• Exercise:
Go through the listing below and count each line with the word "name" in it; return only the count.

(Beginning of Material shown)

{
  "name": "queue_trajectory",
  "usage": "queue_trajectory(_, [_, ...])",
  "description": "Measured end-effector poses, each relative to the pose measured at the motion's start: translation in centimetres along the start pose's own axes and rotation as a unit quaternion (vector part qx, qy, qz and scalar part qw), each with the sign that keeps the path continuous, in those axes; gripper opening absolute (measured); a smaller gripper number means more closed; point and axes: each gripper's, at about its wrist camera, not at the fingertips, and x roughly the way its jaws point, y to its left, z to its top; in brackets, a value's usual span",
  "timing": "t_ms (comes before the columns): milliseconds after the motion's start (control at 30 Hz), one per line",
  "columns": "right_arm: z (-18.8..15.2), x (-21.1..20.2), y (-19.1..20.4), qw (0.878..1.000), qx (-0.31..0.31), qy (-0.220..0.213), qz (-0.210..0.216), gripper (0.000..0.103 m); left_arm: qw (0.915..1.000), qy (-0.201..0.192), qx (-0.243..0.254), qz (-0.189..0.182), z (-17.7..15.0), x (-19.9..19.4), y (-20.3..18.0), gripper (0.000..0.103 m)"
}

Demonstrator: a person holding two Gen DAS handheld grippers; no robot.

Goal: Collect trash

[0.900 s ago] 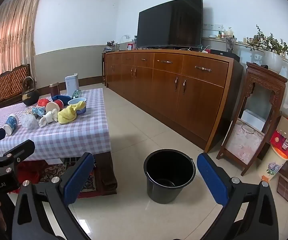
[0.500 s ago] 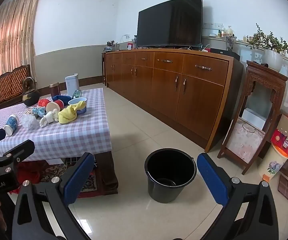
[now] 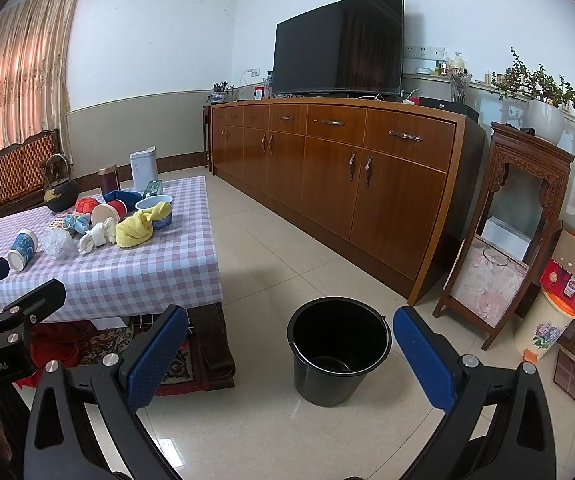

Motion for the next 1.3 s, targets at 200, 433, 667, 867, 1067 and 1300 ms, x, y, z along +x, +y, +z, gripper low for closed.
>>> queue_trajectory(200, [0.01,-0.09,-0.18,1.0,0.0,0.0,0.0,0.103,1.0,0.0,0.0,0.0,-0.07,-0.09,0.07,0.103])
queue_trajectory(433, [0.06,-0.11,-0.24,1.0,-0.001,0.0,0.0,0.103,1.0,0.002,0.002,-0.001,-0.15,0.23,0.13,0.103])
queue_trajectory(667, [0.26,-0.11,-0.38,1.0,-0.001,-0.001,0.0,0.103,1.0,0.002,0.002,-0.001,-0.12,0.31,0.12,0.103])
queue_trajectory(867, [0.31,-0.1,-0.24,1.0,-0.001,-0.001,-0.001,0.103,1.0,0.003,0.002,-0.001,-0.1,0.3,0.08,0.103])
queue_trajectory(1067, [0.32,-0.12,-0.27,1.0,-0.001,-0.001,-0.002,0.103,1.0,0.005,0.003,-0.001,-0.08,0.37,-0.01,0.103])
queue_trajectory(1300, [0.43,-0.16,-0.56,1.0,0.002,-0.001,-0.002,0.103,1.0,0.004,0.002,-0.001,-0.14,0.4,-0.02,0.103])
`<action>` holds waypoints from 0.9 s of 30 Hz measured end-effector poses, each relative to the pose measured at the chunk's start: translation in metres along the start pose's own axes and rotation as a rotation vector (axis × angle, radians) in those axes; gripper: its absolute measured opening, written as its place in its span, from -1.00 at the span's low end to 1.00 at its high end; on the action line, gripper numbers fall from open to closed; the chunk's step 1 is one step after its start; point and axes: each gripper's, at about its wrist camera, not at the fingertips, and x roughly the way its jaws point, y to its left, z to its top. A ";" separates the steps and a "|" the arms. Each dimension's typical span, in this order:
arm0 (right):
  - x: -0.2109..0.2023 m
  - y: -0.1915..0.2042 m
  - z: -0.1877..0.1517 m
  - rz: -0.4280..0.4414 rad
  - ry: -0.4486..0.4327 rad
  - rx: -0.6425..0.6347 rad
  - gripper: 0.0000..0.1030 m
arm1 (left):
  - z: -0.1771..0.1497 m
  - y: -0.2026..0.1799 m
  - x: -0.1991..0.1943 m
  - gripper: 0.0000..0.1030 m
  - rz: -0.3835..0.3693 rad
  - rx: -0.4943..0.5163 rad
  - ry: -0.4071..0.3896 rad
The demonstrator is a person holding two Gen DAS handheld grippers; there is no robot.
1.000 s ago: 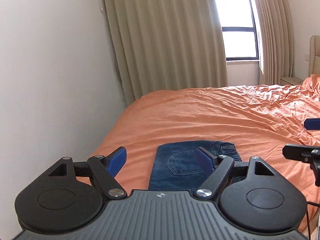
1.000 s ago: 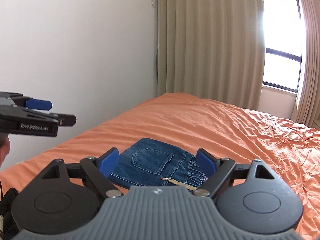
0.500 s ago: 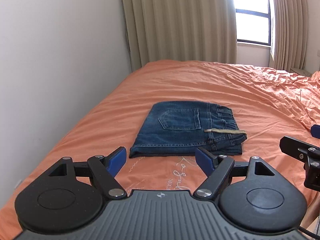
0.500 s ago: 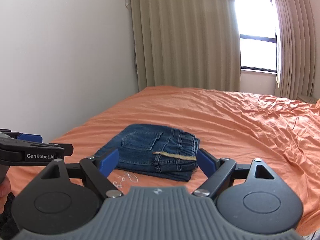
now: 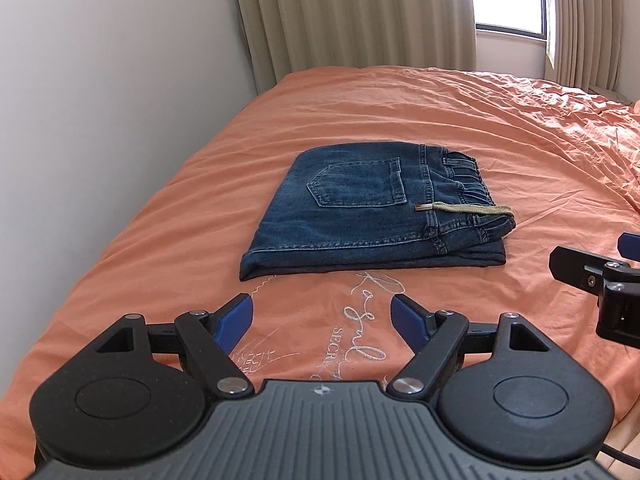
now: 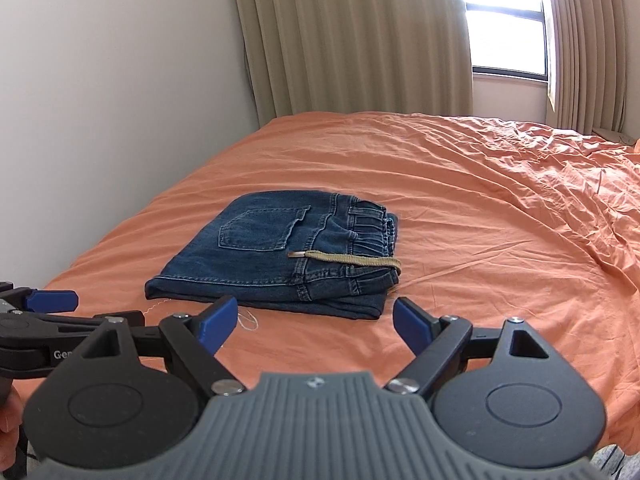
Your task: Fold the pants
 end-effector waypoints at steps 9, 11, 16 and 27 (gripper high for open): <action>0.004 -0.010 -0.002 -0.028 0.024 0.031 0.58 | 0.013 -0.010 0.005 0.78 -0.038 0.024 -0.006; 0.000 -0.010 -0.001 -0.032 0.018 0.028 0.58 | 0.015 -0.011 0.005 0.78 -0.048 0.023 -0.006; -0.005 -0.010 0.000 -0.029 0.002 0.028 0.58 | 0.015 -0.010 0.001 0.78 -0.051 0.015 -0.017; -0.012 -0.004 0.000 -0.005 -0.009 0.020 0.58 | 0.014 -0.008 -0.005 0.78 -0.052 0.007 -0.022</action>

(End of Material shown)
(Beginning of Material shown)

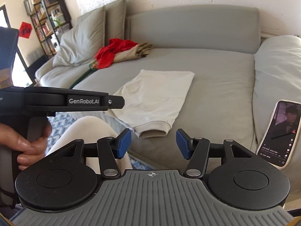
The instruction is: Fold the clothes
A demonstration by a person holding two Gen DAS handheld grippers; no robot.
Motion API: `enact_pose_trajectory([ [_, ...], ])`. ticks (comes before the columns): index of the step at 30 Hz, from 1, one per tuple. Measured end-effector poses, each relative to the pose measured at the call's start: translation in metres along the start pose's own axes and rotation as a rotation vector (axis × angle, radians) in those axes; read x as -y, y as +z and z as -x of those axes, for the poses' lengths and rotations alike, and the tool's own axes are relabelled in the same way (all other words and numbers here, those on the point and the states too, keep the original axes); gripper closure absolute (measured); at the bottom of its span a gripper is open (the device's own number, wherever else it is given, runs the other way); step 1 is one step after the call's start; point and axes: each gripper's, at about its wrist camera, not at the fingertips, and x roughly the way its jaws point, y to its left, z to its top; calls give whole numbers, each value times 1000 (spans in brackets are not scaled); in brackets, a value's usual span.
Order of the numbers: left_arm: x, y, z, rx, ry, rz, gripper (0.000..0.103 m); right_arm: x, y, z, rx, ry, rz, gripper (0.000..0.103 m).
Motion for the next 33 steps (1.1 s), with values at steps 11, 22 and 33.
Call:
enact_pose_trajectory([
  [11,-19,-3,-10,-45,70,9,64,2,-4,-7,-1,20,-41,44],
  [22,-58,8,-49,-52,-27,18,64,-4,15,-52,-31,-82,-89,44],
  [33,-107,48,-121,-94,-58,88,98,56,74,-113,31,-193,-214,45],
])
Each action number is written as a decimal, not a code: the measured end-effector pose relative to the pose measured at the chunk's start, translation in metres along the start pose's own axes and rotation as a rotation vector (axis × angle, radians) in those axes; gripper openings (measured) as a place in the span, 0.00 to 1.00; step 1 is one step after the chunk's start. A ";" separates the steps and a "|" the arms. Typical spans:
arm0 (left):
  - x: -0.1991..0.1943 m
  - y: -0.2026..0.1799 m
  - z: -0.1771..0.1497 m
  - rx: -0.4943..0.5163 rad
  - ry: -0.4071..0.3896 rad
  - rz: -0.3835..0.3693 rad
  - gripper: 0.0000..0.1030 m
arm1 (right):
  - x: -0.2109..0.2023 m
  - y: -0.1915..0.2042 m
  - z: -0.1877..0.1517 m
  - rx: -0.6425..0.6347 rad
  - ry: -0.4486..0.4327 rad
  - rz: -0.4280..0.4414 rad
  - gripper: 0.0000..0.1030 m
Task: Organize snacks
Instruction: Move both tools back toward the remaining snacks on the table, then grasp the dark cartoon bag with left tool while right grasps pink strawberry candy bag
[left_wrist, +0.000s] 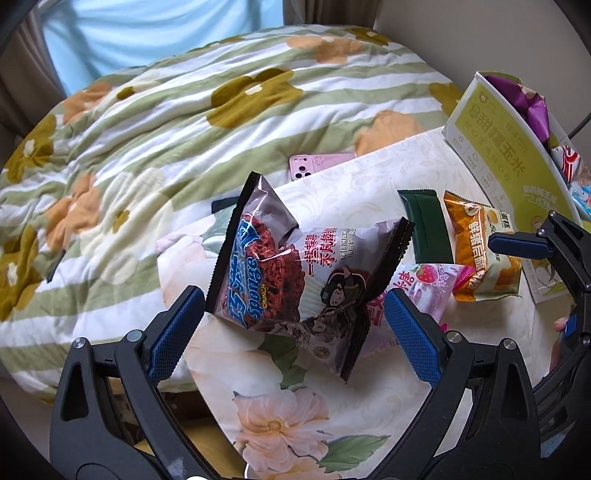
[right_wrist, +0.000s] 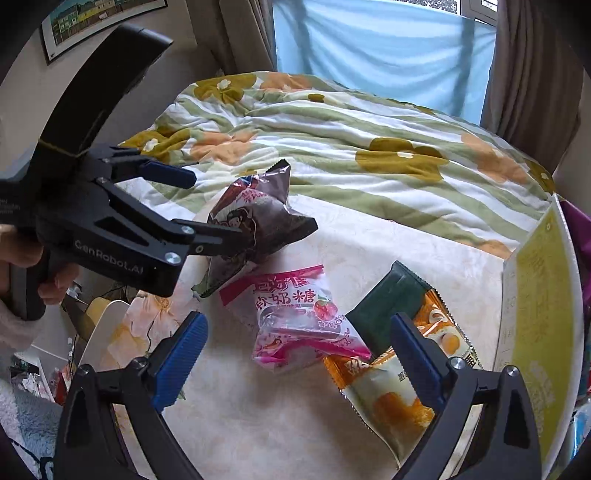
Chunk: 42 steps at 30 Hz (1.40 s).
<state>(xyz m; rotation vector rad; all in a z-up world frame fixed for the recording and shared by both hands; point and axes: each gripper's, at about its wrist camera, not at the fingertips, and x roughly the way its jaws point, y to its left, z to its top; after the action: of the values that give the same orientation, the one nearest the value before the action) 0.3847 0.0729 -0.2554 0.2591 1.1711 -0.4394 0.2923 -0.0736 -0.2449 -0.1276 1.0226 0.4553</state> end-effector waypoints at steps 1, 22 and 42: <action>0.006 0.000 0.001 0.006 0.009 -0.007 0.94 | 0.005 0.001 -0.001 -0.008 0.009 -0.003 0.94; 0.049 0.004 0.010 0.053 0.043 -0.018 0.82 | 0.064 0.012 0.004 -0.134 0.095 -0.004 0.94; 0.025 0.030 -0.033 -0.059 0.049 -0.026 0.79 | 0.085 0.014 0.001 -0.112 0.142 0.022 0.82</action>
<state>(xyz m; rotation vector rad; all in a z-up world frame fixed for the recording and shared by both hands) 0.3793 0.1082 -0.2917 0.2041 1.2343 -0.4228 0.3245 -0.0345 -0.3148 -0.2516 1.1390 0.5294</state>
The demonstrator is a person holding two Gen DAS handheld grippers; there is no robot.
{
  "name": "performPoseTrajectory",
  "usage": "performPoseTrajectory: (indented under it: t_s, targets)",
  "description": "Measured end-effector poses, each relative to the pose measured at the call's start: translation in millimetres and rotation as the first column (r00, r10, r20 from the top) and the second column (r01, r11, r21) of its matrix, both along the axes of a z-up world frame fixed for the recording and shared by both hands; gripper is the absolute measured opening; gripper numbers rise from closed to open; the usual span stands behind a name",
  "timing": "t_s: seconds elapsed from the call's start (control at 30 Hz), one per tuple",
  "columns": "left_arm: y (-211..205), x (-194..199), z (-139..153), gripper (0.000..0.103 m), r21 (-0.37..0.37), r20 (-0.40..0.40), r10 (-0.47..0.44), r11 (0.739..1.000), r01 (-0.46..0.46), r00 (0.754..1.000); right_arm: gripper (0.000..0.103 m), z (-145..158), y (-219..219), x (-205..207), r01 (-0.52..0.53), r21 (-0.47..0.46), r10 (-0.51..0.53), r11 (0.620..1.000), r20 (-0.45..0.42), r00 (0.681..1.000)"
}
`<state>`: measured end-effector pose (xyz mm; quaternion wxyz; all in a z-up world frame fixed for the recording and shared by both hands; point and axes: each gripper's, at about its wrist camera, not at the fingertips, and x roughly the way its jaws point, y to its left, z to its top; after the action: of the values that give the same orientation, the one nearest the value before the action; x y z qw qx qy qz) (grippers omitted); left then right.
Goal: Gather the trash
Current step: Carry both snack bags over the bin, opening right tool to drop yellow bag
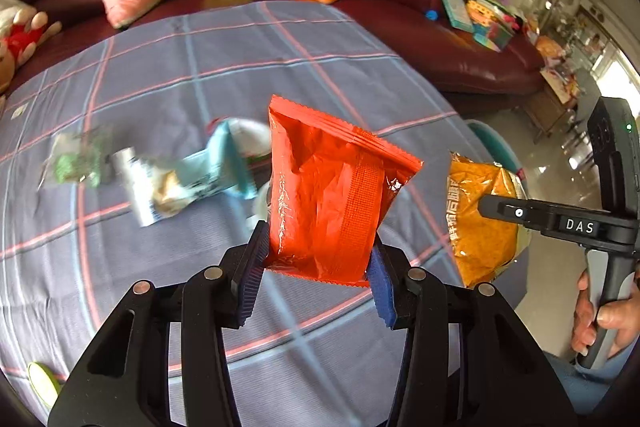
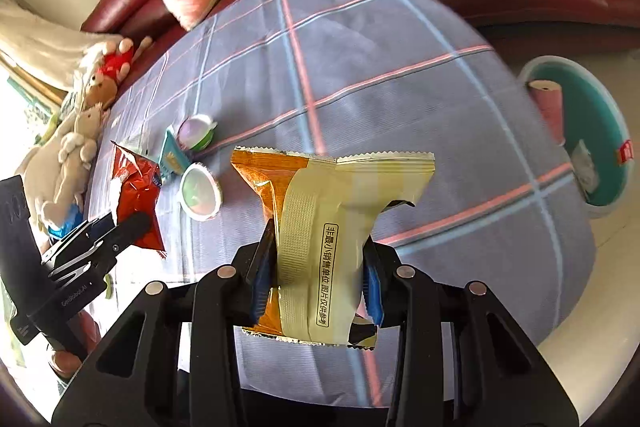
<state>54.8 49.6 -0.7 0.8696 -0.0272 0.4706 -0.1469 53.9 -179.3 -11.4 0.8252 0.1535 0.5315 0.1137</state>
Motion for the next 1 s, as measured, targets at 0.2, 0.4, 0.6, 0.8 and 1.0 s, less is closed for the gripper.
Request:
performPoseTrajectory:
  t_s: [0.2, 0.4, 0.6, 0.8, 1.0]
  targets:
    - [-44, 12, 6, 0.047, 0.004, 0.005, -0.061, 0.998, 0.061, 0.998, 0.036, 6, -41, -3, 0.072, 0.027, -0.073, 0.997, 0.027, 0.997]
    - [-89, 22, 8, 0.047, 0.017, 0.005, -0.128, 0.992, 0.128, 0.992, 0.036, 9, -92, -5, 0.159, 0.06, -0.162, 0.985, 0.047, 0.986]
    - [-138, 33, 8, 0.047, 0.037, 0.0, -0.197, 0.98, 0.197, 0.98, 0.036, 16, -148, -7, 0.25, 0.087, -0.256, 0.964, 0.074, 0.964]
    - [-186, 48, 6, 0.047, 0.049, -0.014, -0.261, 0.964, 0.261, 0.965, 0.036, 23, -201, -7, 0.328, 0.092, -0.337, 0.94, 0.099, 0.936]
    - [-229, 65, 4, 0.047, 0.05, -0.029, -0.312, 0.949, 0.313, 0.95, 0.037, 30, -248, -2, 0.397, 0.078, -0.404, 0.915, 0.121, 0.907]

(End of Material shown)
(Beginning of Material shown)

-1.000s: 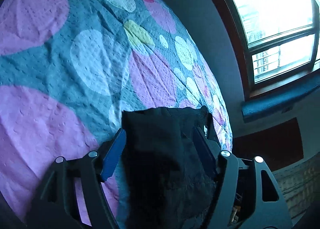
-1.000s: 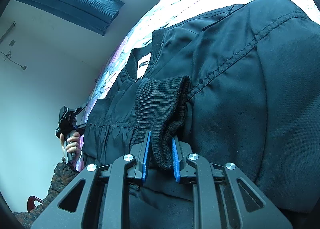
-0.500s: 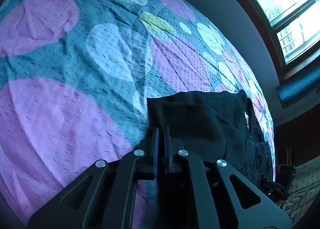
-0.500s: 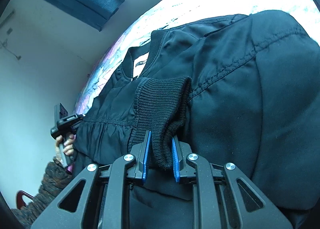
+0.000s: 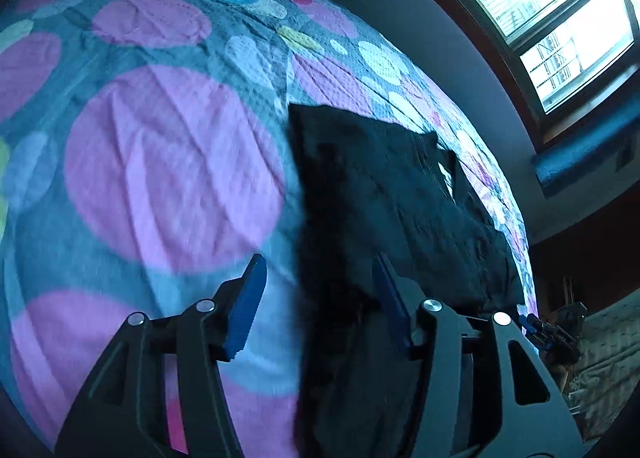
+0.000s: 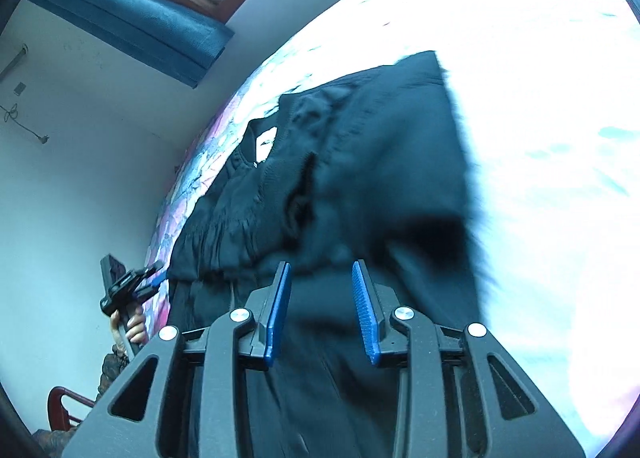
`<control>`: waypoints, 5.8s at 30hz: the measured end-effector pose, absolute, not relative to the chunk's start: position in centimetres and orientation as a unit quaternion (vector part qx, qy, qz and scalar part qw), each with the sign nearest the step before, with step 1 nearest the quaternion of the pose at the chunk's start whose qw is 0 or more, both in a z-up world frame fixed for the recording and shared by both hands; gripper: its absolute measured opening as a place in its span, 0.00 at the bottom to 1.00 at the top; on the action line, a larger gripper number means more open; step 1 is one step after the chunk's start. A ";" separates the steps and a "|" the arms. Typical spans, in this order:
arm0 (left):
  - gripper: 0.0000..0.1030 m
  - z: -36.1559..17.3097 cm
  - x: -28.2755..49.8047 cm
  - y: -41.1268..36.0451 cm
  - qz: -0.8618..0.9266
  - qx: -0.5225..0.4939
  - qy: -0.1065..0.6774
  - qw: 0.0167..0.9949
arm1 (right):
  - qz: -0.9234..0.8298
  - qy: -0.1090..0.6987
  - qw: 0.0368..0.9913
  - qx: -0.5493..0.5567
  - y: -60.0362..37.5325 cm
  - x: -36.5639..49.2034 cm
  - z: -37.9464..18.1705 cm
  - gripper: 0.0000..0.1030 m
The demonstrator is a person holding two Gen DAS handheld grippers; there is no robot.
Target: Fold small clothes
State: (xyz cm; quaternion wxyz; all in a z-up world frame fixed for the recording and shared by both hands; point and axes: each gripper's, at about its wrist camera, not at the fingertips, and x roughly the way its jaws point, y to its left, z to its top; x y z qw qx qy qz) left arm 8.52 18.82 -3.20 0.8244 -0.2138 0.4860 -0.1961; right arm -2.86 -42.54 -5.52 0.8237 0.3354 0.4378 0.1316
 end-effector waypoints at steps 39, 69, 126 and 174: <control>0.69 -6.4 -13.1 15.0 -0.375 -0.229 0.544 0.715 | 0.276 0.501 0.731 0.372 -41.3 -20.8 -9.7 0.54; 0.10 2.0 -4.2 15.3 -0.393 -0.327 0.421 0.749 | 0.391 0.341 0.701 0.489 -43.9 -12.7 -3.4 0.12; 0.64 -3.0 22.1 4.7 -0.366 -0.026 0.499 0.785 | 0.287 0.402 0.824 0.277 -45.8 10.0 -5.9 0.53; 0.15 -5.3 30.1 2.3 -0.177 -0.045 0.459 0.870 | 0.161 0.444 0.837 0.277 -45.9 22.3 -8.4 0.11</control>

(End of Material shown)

• Answer box:
3